Researchers at The University of Texas at Austin, led by Dr. D. Emma Fan, have developed a groundbreaking electrochemical manufacturing technology for water purification, inspired by the efficiency of natural structures like plant roots and the human lung.
By mimicking the highly branched, multiscale superstructures found in nature, the team has achieved an approximately 100- to several-hundred-fold increase in surface area with both enhanced reaction efficiency and mass transport.
This surface change enables the removal of 99% of mercury from contaminated water in just 20 minutes, meeting stringent Environmental Protection Agency (EPA) standards. The technology’s scalability, adaptable to various substrates, and high performance opens doors to a range of applications, from energy storage and electrocatalysis to advanced water purification systems.

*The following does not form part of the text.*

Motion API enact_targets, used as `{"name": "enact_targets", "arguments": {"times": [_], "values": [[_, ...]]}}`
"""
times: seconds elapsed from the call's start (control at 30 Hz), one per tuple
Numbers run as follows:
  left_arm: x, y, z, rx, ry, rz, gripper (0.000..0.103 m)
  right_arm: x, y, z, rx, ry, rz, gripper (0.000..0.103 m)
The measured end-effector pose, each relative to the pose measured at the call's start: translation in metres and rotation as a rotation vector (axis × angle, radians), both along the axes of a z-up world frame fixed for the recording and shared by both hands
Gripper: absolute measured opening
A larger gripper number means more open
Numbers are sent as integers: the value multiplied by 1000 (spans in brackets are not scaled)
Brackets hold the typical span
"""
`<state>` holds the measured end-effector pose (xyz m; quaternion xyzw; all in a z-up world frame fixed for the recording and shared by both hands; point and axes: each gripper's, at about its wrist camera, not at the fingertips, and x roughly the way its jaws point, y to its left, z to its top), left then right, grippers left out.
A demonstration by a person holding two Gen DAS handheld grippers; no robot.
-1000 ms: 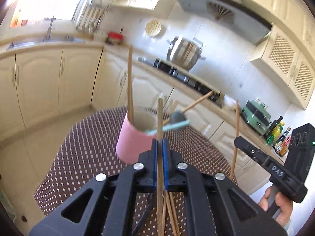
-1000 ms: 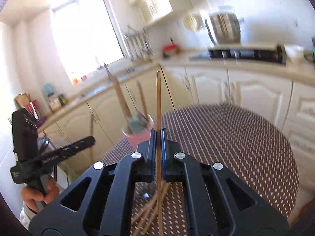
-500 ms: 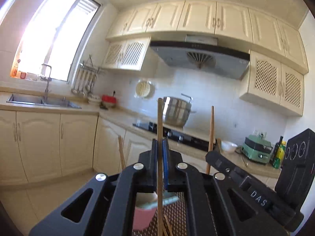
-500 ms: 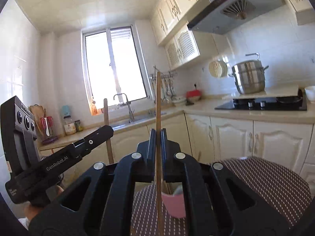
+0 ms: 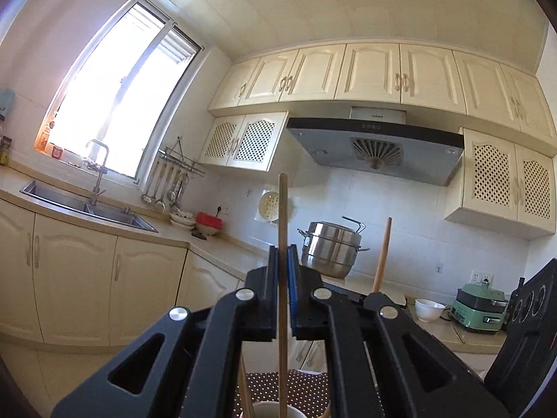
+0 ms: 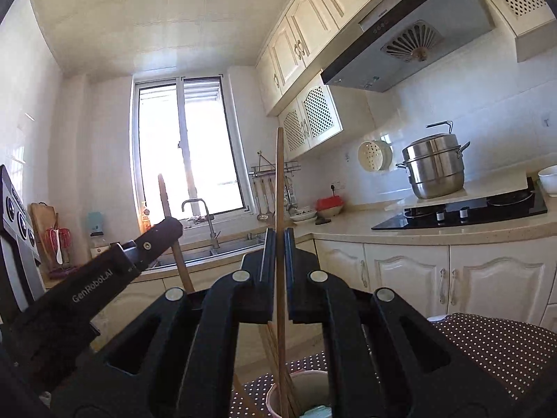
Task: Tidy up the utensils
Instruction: 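Lift both chopsticks up and lower them into the pink cup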
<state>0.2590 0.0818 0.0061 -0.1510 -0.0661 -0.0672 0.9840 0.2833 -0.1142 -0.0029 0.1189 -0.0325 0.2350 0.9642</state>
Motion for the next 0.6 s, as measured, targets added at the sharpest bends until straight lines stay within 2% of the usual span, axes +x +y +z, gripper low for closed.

Natural systems like plant roots and the human respiratory system are marvels of efficiency, optimized through millions of years of evolution. Dr. Fan’s team sought to replicate these structures on an electrochemical platform, producing highly branched superstructures that boost surface area and performance. The resulting multiscale porous substrates accelerate water purification processes, providing enhanced energy efficiency and fast pollutant removal.
“Our technology offers a scalable and low-cost solution for purifying water, tackling a major environmental issue,” said Dr. Fan. “By borrowing from nature, we’ve found a way to make systems more efficient and faster at removing harmful contaminants with reduced energy consumption.”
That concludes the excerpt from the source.